How to restore an PostgreSQL vanilla dump to the database PostgreSQL+pg_shard?

437 views
Skip to first unread message

FattahRozzaq

unread,
Oct 15, 2015, 3:54:10 AM10/15/15
to pg_shard users
Hi dear,

I currently test to import some PostgreSQL vanilla 9.2.4 dump using psql.
The PostgreSQL 9.2.4 vanilla dump was made by pg_dump.

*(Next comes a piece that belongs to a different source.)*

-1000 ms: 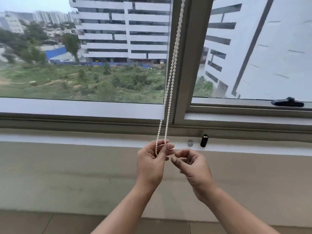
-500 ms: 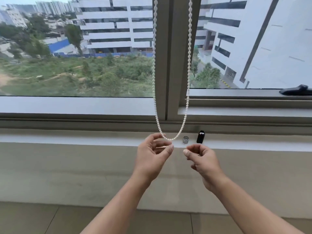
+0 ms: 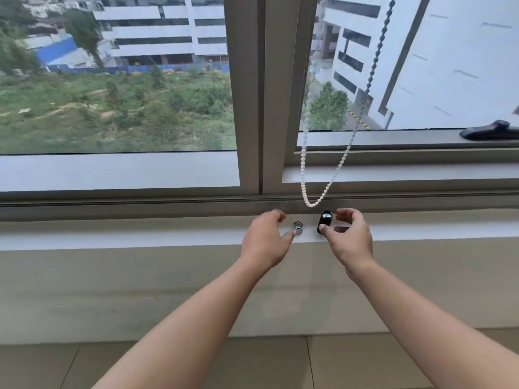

The exception messages are as below"
psql:/home/postgres/backup/20151013-150001/room.dump:206864: invalid command \N


Below is the command that:
COPY room (id, user_id, partner_id, rm_cr_ts, rm_up_ts, rm_sv_ts, value, last_dlvrd_to_user, last_dlvrd_to_prtnr, last_seen_by_user, last_seen_by_prtnr, num_unseen_by_user, num_unseen_by_prtnr, last_message_id, last_message_ts, legacy_id, legacy_last_message_id, inserted_at, updated_at) FROM stdin;
711675  1391103 2657167 -1429528649798556       1429528649798556        1429528649798556        created 0       0       0       0       1       0       19733451        1429528649798556        AUzWjCFTbRHQVpj5SYnD    AUzWjCR43gMouVUpyttw    2015-09-12 18:56:49     2015-09-12 18:56:49
19      40868   1191438 1426767773822538        1426767773822538        1426767773822538        closed  1426754122000000        0       1426754122000000        2       0       1       \N      0       550a8a4a73656d2e26160000                2015-09-12 14:05:32     2015-09-12 14:05:32


Below is the command I ran to create the table and distribute it:
CREATE TABLE room (
    id integer NOT NULL,
    user_id character varying(255),
    partner_id character varying(255),
    rm_cr_ts bigint,
    rm_up_ts bigint,
    rm_sv_ts bigint,
    value character varying(255),
    last_dlvrd_to_user bigint,
    last_dlvrd_to_prtnr bigint,
    last_seen_by_user bigint,
    last_seen_by_prtnr bigint,
    num_unseen_by_user integer,
    num_unseen_by_prtnr integer,
    last_message_id integer,
    last_message_ts bigint,
    legacy_id text,
    legacy_last_message_id text,
    inserted_at timestamp without time zone NOT NULL,
    updated_at timestamp without time zone NOT NULL
);
SELECT master_create_distributed_table(table_name := 'room', partition_column := 'id');
SELECT master_create_worker_shards(table_name := 'room', shard_count := 16, replication_factor := 2);


Below is the description of my system:
pg_shard:  v1.2.2 (I got by: git clone https://github.com/citusdata/pg_shard.git )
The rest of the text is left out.